**EXERCISE PROMPT**
Pull out every line in the data that has the string "brick" in it.

**RECORD SET**
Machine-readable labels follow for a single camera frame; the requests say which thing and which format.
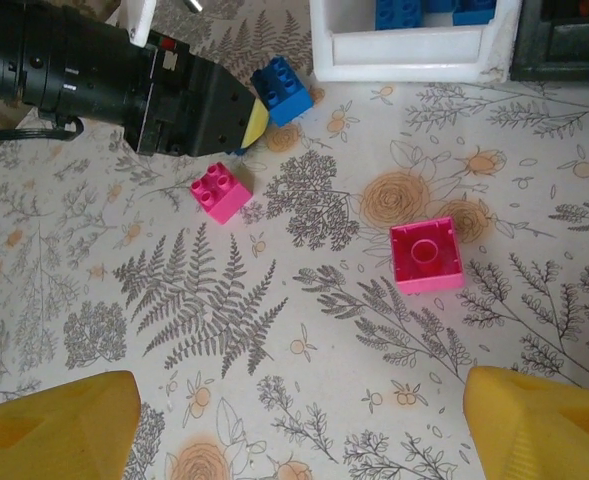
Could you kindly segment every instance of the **pink lego duplo brick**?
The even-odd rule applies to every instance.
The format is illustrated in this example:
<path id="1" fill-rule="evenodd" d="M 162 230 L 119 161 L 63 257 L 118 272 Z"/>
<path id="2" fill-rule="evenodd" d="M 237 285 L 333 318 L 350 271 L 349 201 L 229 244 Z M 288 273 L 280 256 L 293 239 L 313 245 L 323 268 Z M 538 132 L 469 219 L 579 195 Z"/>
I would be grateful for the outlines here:
<path id="1" fill-rule="evenodd" d="M 226 223 L 252 198 L 252 192 L 220 162 L 210 165 L 205 175 L 192 184 L 192 195 L 220 224 Z"/>
<path id="2" fill-rule="evenodd" d="M 446 290 L 465 284 L 451 218 L 392 227 L 390 239 L 394 279 L 401 292 Z"/>

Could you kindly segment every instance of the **pink duplo brick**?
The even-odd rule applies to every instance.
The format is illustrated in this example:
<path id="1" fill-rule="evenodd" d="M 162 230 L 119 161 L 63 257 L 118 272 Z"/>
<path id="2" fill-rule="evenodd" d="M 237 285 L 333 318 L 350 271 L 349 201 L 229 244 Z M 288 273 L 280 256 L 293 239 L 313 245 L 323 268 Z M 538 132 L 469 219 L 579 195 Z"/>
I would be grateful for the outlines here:
<path id="1" fill-rule="evenodd" d="M 446 290 L 465 284 L 451 218 L 392 227 L 390 239 L 394 278 L 401 292 Z"/>
<path id="2" fill-rule="evenodd" d="M 220 224 L 226 223 L 252 198 L 252 193 L 220 162 L 210 165 L 205 175 L 192 184 L 192 195 Z"/>

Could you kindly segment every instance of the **black cable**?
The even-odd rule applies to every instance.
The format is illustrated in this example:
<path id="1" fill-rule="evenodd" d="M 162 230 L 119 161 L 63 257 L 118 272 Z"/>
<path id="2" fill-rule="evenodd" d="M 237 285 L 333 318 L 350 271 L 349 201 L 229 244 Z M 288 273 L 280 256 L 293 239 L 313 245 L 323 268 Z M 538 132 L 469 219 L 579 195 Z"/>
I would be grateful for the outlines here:
<path id="1" fill-rule="evenodd" d="M 32 140 L 32 139 L 46 139 L 46 140 L 61 140 L 63 142 L 71 142 L 77 138 L 85 127 L 80 118 L 72 117 L 70 119 L 76 126 L 76 130 L 70 132 L 63 128 L 18 128 L 15 130 L 0 130 L 0 142 L 8 142 L 11 140 Z"/>

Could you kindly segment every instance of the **patterned table surface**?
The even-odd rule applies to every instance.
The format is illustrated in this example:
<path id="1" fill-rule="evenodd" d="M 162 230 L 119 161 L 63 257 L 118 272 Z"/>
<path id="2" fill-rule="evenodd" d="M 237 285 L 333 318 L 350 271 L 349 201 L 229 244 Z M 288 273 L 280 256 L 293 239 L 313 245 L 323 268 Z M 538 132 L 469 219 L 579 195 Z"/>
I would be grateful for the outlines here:
<path id="1" fill-rule="evenodd" d="M 161 2 L 239 78 L 284 54 L 310 86 L 243 157 L 92 122 L 0 149 L 0 402 L 133 371 L 127 479 L 481 479 L 473 365 L 589 388 L 589 85 L 317 84 L 296 3 Z M 223 227 L 188 191 L 219 160 L 254 191 Z M 400 294 L 388 228 L 446 215 L 467 288 Z"/>

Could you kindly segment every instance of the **white plastic bin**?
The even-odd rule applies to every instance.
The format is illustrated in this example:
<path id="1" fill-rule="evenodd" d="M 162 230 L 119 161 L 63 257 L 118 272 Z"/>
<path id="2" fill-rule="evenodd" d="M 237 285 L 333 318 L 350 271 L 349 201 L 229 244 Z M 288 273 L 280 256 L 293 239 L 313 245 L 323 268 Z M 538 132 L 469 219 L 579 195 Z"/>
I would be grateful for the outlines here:
<path id="1" fill-rule="evenodd" d="M 327 82 L 504 82 L 522 0 L 498 0 L 488 25 L 424 15 L 423 28 L 374 30 L 375 0 L 310 0 L 316 78 Z"/>

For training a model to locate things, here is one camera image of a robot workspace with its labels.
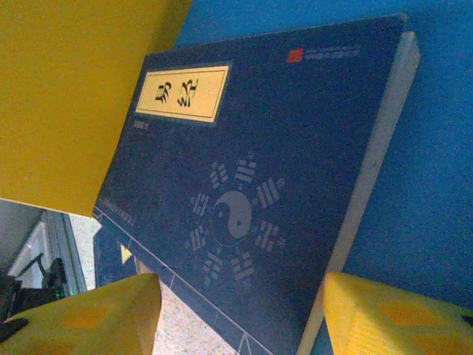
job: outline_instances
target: tiled floor
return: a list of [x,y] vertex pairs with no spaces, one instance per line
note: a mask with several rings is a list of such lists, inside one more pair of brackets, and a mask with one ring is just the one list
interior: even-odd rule
[[[72,229],[86,279],[87,289],[95,287],[93,236],[100,224],[92,218],[71,215]],[[153,354],[225,354],[235,351],[206,325],[185,303],[161,284],[163,307]]]

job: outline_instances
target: speckled floor
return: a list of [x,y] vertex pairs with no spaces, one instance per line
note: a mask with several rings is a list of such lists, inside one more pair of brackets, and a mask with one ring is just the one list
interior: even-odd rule
[[[87,289],[95,287],[93,236],[100,224],[92,219],[70,215]],[[205,324],[184,302],[161,284],[163,306],[154,338],[153,354],[225,354],[235,351]]]

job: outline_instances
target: yellow plastic
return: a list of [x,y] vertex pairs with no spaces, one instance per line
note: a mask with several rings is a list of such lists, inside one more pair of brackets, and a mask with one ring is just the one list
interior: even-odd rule
[[0,198],[90,216],[146,54],[191,0],[2,0]]
[[334,355],[472,355],[473,310],[331,272],[323,307]]
[[0,354],[152,354],[160,310],[157,275],[137,275],[17,314],[30,323]]

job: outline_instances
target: trigram symbol
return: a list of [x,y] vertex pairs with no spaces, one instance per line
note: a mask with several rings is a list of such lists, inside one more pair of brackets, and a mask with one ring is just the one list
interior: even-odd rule
[[261,202],[263,209],[271,206],[279,199],[279,193],[272,178],[269,178],[268,182],[264,182],[261,186],[258,186],[256,192],[258,193],[259,202]]
[[212,182],[212,187],[216,189],[220,186],[220,183],[226,182],[228,180],[227,169],[225,165],[221,163],[220,165],[217,162],[212,164],[212,172],[210,173],[210,180]]
[[194,208],[192,209],[192,211],[202,217],[205,213],[205,208],[207,207],[207,203],[208,203],[208,196],[199,193],[197,195],[197,198],[195,199]]
[[184,247],[189,249],[192,244],[192,250],[196,251],[205,246],[205,235],[203,226],[197,227],[191,231],[191,241],[187,240],[184,243]]
[[211,252],[207,253],[207,260],[202,270],[205,272],[204,283],[206,286],[210,286],[211,278],[216,280],[219,278],[220,270],[222,269],[223,261],[213,255]]
[[238,161],[238,167],[236,168],[237,173],[235,174],[235,178],[250,183],[253,180],[254,168],[256,168],[254,161],[248,162],[240,159]]
[[246,252],[240,258],[235,258],[231,260],[231,267],[234,270],[235,280],[240,281],[246,277],[249,277],[254,273],[254,269],[251,267],[253,262],[250,259],[250,253]]
[[261,222],[259,228],[259,234],[254,242],[261,249],[266,249],[267,252],[271,252],[274,246],[274,240],[278,235],[279,227],[272,223],[267,223],[265,220]]

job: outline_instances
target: publisher logo
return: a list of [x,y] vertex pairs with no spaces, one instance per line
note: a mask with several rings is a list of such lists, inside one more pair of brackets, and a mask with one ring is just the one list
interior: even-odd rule
[[299,48],[298,50],[291,50],[289,55],[287,56],[288,63],[299,63],[302,60],[302,56],[304,55],[304,50]]

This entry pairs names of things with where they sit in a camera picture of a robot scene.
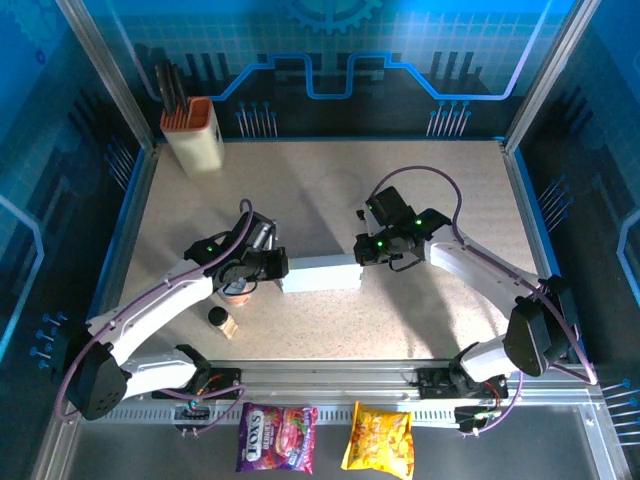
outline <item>small cup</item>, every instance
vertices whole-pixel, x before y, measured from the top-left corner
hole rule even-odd
[[[243,292],[248,292],[249,290],[250,288],[247,285],[247,281],[242,279],[237,282],[228,283],[218,290],[218,295],[220,295],[220,298],[222,298],[225,303],[234,307],[241,307],[245,305],[251,297],[249,293],[243,294]]]

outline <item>purple snack bag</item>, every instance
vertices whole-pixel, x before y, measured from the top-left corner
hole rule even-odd
[[[313,473],[318,409],[245,403],[238,435],[236,472],[295,470]]]

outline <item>bottom shelf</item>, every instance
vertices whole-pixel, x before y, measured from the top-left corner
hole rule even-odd
[[[390,479],[388,474],[343,471],[350,426],[319,425],[314,478]],[[539,480],[598,478],[576,407],[519,407],[508,421],[479,439],[442,428],[414,428],[415,480]],[[276,479],[282,470],[235,473],[237,426],[221,425],[200,438],[183,439],[169,425],[83,423],[69,479]]]

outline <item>gear logo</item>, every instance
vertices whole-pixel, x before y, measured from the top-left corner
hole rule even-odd
[[[36,46],[55,36],[58,19],[53,0],[0,0],[0,12],[12,13],[22,33]]]
[[[300,26],[333,34],[346,33],[348,27],[360,27],[360,21],[371,18],[371,10],[382,5],[381,0],[284,0],[290,19]]]

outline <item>yellow snack bag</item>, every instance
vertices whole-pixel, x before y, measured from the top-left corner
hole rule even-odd
[[[387,412],[356,402],[342,469],[372,468],[411,480],[414,463],[411,413]]]

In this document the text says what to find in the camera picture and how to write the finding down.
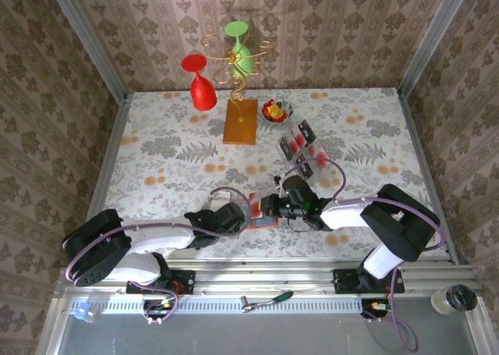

**WRITTEN SOLUTION**
Could you kindly segment every instance of the **pink lego duplo brick**?
Could you kindly segment every instance of the **pink duplo brick**?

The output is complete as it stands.